Any help would be nice, its due in about 6 days. Again no solutions to the Diff'eQ please. I want help in setting up the equation or helpful advice in the right direction. My professor said to use Mathematica for part of it so I don't know if that means the solutions are only going to be obtained numerically or graphically.

Thanks!

 

[jedishrfu]

One thing you need to consider is that as the mail falls toward the center then the effective mass pulling it down decreases until it passes thru the center of the planet then as it climbs out toward the other post office the effective mass increases in other words its a function of the distance from the core center.

F = GM(r)m/r^2

with M being the mass of Gortak

M(r) = density * 4/3 * pi * r^3

 

[HallsofIvy]

Is "the weight of a particle of mass m is m*g*r/R, where r is its distance from the center of the planet" actually in the problem? That is not true- the weight is proportional to the mass of the planet between it and the center of the earth. And that is proportional to the volume and so to (r/R)³, not r/R.

 

[mfb]

Is "the weight of a particle of mass m is m*g*r/R, where r is its distance from the center of the planet" actually in the problem? That is not true- the weight is proportional to the mass of the planet between it and the center of the earth. And that is proportional to the volume and so to (r/R)³, not r/R.

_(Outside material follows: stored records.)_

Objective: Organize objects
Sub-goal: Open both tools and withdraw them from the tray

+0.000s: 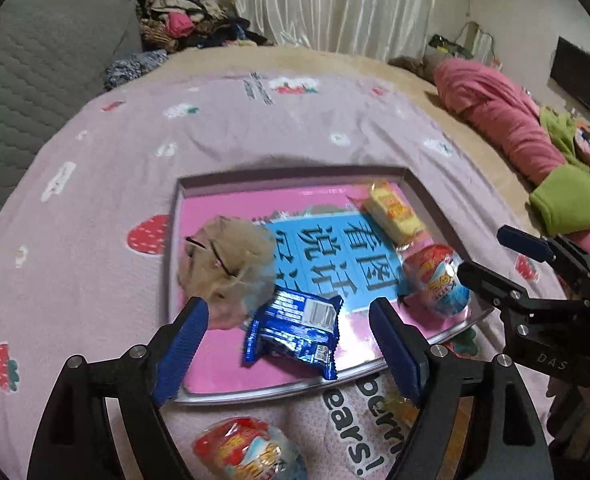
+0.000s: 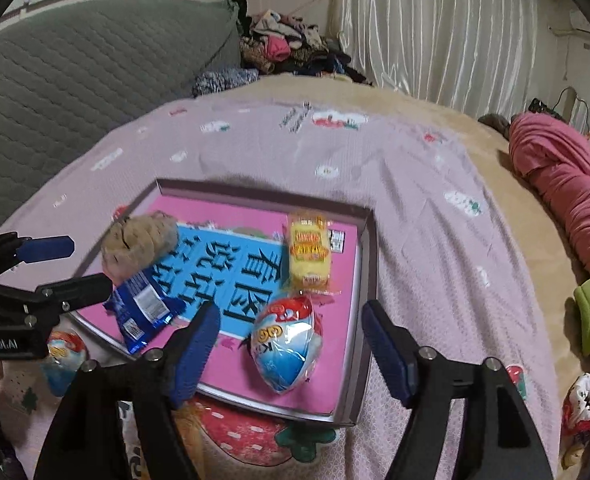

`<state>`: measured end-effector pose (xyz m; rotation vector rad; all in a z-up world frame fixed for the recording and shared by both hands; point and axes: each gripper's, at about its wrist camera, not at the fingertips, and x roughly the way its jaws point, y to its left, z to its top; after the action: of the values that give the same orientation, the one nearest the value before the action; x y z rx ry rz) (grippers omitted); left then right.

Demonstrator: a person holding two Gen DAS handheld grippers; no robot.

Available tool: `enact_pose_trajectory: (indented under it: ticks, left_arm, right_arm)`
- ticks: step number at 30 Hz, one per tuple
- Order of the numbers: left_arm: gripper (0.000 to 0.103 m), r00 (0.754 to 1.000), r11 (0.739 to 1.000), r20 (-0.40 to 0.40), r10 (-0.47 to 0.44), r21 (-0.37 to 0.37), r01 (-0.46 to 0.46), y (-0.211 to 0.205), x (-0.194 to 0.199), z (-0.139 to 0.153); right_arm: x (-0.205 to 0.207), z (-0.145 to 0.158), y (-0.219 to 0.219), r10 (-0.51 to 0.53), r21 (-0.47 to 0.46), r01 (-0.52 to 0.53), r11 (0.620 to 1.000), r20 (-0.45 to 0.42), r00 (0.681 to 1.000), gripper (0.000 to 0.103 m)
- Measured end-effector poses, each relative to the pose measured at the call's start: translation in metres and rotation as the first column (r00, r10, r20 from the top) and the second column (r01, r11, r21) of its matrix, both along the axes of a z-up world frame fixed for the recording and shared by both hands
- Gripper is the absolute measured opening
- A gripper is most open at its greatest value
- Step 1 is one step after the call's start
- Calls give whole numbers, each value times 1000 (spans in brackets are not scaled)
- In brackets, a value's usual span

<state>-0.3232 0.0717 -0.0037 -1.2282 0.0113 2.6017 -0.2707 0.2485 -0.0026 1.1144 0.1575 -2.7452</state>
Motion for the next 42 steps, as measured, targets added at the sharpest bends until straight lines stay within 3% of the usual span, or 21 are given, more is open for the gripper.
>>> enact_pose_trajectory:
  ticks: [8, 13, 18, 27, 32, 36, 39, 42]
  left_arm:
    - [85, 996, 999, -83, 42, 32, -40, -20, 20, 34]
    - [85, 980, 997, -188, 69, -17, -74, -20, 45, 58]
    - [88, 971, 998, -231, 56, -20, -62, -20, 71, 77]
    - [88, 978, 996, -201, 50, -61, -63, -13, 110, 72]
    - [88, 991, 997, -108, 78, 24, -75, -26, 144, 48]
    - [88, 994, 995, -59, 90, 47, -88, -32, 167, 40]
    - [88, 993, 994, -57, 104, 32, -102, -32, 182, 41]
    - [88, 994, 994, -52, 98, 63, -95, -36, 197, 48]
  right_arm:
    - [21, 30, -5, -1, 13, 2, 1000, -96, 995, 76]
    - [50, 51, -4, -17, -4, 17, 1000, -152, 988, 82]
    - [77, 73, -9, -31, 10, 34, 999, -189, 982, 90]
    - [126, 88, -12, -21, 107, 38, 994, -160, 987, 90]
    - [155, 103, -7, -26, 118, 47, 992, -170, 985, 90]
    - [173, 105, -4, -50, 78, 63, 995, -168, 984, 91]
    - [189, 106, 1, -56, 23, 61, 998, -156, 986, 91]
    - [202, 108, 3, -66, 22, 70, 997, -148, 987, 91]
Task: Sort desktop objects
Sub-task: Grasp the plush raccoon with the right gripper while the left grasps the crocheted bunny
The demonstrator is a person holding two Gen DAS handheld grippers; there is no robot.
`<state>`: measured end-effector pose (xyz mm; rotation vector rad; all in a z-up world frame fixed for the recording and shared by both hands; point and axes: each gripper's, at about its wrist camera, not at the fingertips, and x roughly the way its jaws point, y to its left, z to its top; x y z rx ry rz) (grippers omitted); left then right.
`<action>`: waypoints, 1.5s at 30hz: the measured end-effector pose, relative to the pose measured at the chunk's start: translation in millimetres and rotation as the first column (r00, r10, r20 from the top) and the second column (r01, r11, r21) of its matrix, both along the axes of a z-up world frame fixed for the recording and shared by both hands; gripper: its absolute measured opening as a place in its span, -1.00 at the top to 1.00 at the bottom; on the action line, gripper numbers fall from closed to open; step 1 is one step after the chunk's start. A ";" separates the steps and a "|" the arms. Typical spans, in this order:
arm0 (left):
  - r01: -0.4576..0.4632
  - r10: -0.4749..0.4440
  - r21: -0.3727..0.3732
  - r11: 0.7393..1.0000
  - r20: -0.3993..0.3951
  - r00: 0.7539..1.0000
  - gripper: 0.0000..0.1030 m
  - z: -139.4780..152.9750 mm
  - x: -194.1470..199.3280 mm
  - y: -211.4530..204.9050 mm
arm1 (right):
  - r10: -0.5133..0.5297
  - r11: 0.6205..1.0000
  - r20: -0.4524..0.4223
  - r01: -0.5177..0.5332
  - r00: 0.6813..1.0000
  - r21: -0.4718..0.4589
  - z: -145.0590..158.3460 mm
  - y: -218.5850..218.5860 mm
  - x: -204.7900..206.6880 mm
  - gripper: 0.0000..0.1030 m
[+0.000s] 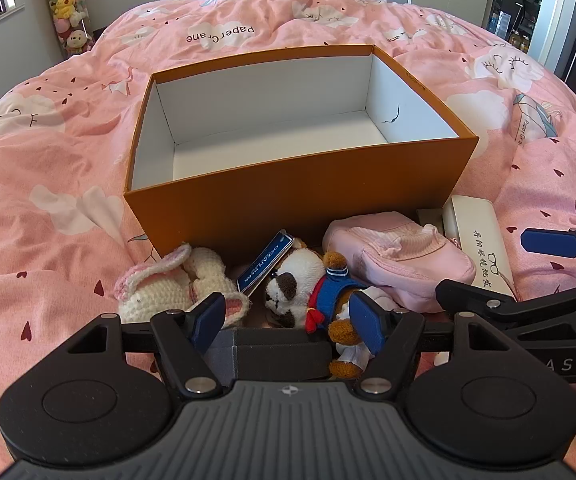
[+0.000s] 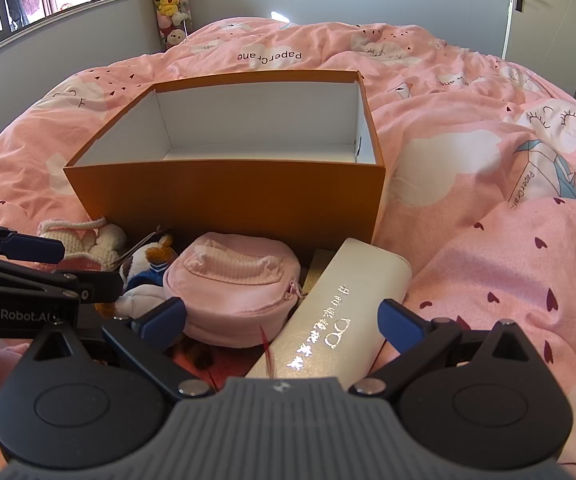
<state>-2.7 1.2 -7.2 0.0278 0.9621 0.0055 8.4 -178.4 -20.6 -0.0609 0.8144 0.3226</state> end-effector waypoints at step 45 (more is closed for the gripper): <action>-0.082 0.073 -0.122 0.989 -0.071 0.995 -0.27 24.1 4.8 90.0 | 0.415 0.910 -0.159 -0.413 0.896 0.045 18.8 80.9 38.8 -0.15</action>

The mass is proportional to r^3, but the distance of r^2 to the center is the distance to this mass. Combined, the force (~m/r^2) is proportional to r, assuming a constant density of Gortak.

A force which is proportional to the distance from some point is a very common problem, and has nice solutions...

 

[inferno298]

Is "the weight of a particle of mass m is m*g*r/R, where r is its distance from the center of the planet" actually in the problem? That is not true- the weight is proportional to the mass of the planet between it and the center of the earth. And that is proportional to the volume and so to (r/R)³, not r/R.

Yeah, that's how it is stated in the problem.

 

[inferno298]

One thing you need to consider is that as the mail falls toward the center then the effective mass pulling it down decreases until it passes thru the center of the planet then as it climbs out toward the other post office the effective mass increases in other words its a function of the distance from the core center.

F = GM(r)m/r^2

with M being the mass of Gortak

M(r) = density * 4/3 * pi * r^3

So I'm thinking I will have to do two DEs? as the mail gets closer to the center, the mass will be changing? So dM/dr= density * 4/3 * pi * r^3 ------>dM= density * 4/3 * pi * r^3*dr.

Then plug in above, use m*dv/dt for force and solve it again.

 

[inferno298]

actually nvm, F= mgr/R. Says right in problem. So I can do the DE of that with dv/dt=m*g*r/R, then do another DE with the previous answer to get its position.

I guess what I'm not understanding is how to account for the oscillating motion of the mail from one end of the planet to the other.

 

[mfb]

I guess what I'm not understanding is how to account for the oscillating motion of the mail from one end of the planet to the other.

The solution r(t) will include that oscillation. You just have to plug in the given time to get the position.

 

[inferno298]

Okay thank you! I got it now. It came to a cosine wave.